__Directions__
For each line of the listing below that contains the string "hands", copy the line.

__Study material__
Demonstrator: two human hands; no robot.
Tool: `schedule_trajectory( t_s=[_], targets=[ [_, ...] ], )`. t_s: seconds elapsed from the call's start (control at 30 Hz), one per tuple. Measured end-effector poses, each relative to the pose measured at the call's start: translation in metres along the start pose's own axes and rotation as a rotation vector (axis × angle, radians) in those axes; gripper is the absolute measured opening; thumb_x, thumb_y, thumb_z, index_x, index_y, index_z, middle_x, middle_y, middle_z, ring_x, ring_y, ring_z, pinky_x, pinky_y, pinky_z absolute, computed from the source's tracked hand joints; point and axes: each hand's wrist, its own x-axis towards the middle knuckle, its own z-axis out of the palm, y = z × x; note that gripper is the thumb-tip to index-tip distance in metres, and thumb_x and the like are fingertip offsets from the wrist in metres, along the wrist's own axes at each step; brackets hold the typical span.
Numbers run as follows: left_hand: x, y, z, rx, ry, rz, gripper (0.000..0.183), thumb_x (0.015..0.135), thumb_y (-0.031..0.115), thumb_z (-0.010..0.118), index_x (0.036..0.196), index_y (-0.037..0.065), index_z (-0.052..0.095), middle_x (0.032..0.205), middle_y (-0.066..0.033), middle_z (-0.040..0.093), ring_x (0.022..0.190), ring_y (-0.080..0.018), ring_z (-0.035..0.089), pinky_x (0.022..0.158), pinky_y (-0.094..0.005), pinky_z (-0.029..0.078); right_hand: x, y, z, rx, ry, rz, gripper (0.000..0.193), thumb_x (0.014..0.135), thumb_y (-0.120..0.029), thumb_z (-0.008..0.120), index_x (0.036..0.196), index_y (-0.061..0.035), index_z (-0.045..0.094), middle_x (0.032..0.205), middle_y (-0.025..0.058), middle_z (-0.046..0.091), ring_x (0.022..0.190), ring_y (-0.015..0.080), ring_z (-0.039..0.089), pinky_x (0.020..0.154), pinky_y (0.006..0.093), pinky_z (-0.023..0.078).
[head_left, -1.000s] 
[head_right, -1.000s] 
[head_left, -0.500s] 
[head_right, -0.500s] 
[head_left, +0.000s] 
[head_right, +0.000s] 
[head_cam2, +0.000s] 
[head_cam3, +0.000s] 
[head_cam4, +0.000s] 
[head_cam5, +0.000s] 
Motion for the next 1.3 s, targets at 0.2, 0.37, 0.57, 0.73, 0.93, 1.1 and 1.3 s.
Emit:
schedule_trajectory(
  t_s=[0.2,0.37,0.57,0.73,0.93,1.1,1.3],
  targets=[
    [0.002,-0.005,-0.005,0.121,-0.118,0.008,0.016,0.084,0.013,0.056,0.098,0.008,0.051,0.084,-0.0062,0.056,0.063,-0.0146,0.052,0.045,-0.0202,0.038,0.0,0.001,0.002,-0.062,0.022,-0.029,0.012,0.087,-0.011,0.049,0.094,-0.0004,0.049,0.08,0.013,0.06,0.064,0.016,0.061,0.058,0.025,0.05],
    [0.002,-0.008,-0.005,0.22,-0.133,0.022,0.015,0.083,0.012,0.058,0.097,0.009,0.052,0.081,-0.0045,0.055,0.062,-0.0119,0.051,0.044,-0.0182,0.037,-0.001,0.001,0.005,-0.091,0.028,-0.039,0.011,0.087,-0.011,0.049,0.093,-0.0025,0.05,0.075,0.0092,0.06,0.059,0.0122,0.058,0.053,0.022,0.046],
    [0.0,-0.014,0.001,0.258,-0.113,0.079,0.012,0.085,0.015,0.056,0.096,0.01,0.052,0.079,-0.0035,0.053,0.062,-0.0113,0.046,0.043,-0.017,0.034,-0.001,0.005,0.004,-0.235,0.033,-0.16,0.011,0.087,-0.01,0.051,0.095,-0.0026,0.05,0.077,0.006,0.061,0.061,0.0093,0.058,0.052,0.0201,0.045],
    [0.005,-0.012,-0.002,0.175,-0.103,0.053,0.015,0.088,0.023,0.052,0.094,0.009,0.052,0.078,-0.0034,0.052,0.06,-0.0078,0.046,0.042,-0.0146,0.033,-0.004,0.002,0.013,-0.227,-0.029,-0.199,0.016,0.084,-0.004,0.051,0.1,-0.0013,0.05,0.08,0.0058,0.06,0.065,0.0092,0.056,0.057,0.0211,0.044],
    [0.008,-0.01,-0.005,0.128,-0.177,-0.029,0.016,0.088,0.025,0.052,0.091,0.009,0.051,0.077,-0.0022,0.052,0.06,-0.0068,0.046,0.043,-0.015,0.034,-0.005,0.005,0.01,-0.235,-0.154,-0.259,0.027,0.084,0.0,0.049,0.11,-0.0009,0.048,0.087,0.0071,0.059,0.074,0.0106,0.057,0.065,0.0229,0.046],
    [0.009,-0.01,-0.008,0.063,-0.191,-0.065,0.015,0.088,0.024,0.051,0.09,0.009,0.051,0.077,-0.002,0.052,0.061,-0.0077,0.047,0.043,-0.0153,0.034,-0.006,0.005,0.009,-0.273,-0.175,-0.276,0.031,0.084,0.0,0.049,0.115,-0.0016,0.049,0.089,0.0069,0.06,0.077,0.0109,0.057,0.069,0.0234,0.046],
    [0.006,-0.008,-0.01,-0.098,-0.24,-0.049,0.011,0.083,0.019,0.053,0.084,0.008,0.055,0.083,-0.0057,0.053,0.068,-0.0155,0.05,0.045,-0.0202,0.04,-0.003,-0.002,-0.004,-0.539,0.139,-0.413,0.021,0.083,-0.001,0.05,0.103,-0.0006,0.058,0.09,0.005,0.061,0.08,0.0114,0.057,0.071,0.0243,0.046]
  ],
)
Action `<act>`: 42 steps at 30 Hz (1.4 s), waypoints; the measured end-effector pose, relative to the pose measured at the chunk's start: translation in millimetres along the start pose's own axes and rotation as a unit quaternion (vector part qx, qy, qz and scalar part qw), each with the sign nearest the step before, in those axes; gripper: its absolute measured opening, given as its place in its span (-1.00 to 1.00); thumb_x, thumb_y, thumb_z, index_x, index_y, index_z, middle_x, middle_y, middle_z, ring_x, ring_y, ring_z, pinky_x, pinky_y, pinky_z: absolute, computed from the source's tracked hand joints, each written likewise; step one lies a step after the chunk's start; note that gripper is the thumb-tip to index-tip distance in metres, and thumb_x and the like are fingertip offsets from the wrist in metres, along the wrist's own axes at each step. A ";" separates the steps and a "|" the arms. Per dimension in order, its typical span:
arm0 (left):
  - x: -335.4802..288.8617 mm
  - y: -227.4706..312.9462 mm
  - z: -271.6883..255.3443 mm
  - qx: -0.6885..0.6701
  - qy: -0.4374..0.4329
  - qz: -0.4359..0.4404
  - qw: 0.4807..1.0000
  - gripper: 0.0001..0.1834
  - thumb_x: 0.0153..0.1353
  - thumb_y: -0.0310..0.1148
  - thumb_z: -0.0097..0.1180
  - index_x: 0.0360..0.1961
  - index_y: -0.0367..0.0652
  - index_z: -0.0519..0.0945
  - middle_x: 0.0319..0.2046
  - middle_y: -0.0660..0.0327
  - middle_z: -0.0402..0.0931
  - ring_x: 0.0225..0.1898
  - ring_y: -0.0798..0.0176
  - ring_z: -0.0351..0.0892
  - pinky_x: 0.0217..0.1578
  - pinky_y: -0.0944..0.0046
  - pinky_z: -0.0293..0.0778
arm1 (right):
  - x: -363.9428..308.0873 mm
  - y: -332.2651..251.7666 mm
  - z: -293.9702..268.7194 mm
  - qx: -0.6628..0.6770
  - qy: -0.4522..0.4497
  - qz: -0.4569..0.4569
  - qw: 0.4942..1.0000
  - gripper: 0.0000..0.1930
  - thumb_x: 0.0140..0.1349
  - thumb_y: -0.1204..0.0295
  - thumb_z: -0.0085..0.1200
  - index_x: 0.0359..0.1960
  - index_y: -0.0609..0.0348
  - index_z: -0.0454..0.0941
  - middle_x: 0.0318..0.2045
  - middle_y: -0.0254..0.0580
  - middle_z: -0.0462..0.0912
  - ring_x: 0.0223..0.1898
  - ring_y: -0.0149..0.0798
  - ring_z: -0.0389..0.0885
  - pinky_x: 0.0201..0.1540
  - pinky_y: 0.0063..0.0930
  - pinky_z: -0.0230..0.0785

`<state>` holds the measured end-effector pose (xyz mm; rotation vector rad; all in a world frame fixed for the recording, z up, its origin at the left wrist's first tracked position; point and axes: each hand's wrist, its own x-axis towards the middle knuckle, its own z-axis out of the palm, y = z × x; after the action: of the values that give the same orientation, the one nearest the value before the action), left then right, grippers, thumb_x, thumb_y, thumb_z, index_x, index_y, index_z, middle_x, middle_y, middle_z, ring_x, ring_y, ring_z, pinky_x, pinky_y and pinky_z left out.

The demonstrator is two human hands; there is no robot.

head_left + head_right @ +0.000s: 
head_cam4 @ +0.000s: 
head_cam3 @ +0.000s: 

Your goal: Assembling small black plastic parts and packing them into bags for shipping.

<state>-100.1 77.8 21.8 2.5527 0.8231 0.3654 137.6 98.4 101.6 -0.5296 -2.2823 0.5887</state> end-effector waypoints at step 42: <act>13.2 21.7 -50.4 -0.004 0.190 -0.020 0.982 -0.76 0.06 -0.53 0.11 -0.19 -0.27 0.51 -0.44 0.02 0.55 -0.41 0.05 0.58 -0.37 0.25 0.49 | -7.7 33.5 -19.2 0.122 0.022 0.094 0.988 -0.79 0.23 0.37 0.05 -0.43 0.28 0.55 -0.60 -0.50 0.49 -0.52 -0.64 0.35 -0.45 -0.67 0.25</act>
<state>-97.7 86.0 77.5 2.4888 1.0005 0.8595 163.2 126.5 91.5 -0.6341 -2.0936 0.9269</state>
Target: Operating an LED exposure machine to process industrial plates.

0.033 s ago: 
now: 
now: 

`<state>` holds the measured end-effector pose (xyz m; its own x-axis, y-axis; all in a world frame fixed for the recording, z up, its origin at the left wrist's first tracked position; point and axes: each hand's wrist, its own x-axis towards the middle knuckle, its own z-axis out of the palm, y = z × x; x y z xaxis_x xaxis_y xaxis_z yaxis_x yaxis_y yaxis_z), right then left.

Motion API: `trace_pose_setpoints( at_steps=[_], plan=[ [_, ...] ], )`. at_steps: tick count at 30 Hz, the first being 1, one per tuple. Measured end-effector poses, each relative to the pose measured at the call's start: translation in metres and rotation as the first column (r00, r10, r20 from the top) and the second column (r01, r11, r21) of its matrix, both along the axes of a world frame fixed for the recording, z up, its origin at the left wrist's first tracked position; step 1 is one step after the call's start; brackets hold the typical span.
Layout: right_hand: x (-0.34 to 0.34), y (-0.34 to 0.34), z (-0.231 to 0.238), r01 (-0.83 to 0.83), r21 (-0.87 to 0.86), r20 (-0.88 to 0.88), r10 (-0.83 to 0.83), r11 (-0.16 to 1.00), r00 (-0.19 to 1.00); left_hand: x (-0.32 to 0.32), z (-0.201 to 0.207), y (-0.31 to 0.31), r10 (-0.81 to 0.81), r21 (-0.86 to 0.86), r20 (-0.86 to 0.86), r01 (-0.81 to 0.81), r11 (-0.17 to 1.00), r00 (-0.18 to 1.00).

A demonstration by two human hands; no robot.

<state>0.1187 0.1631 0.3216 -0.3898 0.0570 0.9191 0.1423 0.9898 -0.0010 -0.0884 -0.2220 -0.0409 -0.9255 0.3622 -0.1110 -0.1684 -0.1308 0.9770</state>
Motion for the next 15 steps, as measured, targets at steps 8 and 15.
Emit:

__Solution to this task__
Demonstrator: two human hands; no robot.
The demonstrator is two human hands; there is no robot.
A demonstration by two human hands; no robot.

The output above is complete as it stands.